I’m also reminded during the trip of an oddity in life… how there are some people who I just never really have trouble understanding their voices. My Dad and I didn’t really go at it like chatterboxes or something, but my Dad’s voice is like a touchstone voice for me. I know what he’s saying almost all the time. Even with a full beard (ex: it’s hard to lipread people with full beards). Of course, my Mom and Dad’s voices were the ones I heard as a baby. The voices I grew up with. I’ve been hearing my Dad’s voice for 37 years. And it’s not just voice. It’s body language, shared history… it makes communication easy for me.

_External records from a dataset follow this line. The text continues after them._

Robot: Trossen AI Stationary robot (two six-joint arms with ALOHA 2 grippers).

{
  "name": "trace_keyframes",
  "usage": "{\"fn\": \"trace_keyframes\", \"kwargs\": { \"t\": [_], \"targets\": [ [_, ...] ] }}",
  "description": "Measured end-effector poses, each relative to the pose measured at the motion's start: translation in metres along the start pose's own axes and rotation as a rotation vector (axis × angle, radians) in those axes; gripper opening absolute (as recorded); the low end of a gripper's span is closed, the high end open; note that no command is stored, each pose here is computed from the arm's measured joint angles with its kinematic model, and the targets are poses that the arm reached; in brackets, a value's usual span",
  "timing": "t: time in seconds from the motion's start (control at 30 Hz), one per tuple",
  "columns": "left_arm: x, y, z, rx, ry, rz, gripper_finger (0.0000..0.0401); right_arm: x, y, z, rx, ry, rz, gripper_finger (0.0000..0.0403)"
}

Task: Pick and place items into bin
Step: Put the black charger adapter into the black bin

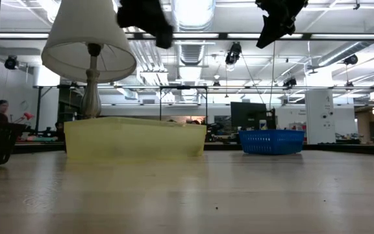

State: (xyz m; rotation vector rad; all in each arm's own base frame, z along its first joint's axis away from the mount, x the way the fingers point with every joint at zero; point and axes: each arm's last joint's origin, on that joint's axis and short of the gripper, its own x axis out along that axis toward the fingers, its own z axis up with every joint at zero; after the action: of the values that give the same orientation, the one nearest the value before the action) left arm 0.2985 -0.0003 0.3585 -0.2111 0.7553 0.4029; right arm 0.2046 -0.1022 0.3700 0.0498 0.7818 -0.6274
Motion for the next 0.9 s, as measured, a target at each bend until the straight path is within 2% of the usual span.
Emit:
{"fn": "trace_keyframes", "kwargs": {
  "t": [0.27,0.47,0.63,0.77,0.9],
  "targets": [
    [-0.023,-0.014,-0.046,-0.067,0.396,-0.023,0.0138,0.0,0.0,0.0,0.002,0.0,0.001,0.0068],
    [-0.036,-0.029,-0.079,0.034,0.667,-0.06,0.0138,0.0,0.0,0.0,0.002,0.0,0.001,0.0068],
    [-0.033,-0.04,-0.107,0.1,0.796,-0.09,0.0138,0.0,0.0,0.0,0.001,-0.001,0.001,0.0068],
    [-0.025,-0.048,-0.129,0.073,0.906,-0.086,0.0138,0.0,0.0,0.0,0.002,-0.003,0.002,0.0068],
    [-0.023,-0.061,-0.142,0.072,0.947,-0.208,0.0138,0.0,0.0,0.0,0.002,-0.003,0.002,0.0068]
  ]
}}
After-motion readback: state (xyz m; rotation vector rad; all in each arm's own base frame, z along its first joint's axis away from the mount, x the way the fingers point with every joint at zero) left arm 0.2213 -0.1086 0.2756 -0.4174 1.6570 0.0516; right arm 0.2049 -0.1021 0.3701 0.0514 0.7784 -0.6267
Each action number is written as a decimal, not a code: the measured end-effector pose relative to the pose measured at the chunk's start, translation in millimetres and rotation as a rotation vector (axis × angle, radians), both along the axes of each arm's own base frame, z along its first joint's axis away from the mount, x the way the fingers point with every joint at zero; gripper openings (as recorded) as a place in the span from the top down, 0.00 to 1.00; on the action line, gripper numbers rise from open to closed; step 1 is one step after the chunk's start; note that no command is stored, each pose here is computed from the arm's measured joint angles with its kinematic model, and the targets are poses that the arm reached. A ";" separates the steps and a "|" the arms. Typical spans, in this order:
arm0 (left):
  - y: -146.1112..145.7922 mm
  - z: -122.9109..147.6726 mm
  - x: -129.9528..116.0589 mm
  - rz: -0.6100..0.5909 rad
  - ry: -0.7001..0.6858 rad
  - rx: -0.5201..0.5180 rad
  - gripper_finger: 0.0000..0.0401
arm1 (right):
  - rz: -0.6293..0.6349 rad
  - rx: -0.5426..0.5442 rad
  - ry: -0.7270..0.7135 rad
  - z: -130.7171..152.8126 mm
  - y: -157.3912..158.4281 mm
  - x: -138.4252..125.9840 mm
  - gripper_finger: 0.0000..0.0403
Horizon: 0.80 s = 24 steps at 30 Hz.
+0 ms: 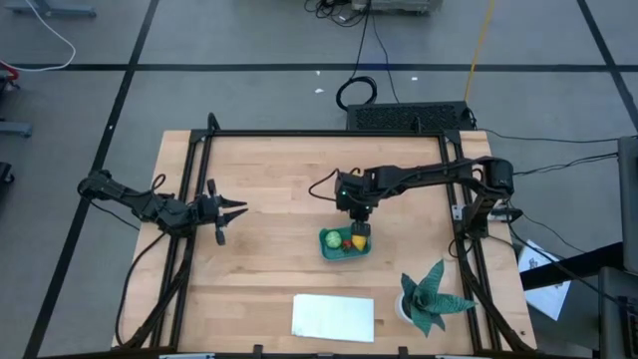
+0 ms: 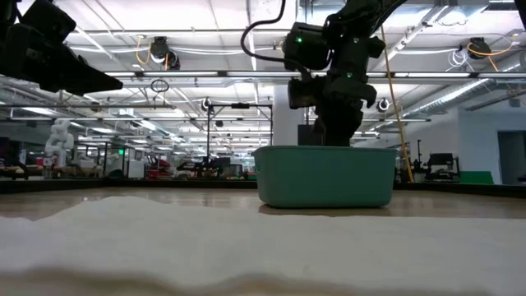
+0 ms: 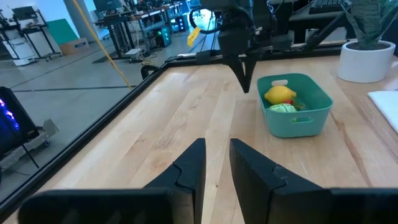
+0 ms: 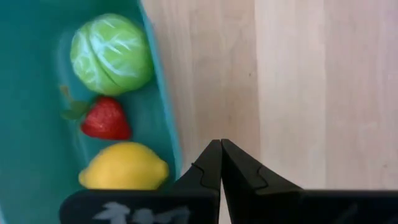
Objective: Pick and placing Produce into tupperware
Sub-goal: Adjust the bin on the table
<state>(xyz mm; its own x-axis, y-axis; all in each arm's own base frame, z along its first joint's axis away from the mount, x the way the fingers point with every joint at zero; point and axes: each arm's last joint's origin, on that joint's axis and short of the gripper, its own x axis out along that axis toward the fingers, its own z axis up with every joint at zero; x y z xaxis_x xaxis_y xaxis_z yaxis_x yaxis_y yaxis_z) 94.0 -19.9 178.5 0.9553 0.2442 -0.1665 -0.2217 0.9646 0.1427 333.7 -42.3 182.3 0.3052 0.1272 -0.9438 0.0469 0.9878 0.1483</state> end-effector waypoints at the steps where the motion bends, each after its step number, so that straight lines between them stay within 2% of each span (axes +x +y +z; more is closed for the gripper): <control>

I use this to segue into a simple discussion of friends. I have quite a few people I would consider to be friends, but truth be told, I know little about them. It’s hard for me to make friends now as an adult. When I was a kid, you could just run up to a group of kids, challenge them to a football or baseball game… and you’d make friends. Let’s ride bikes, let’s shoot some hoops, how far can you hit a ball… nowadays, that doesn’t do it. How do I tell these people that I consider them friends, even if I don’t know much about them? I learn things about my friends in very small pieces now. Example: I had lunch today with the Tech Comm group. A bunch of people I would consider to be my friends, like Andrew, Eric, Derek, Ben, Donna, Melanie, Anne… It was in a fairly nice bar (Hamlin Pub), but the noise level was such that I couldn’t make out their voices with any consistency. I could sit there, eat my hamburger and fries, and watch their body language… watch them laugh and smile, and know we we having fun… but not know WHY. The largest piece of conversation I was able to hear was between myself and Eric. I learned Eric drives a LONG way to work and had a Doctor appointment later in the day.
Heck, I’ve known some of these guys for over 10 years or nor (Andrew and Donna), but I still don’t know their voices in the same way I know my Dad’s voice, or my Mom’s or Brother’s voices… do they know I consider them to be friends? Do they understand that I’d like to be able to talk to them, the way everyone does around that lunch table? I just… can’t hear over all the TV sets and music and all the other people talking? Does my sister in law know that I’d like to be able to carry on an actual conversation with her once so I can learn who my brother fell in love with?
To be perfectly literal… it’s not easy for me to communicate, and I just wonder if the people I know realize this, and accept it. I’m sure they do on some points, but its often an odd feeling… sitting around with friends, feeling accepted at that table, but hating the fact that I can’t join in the conversation.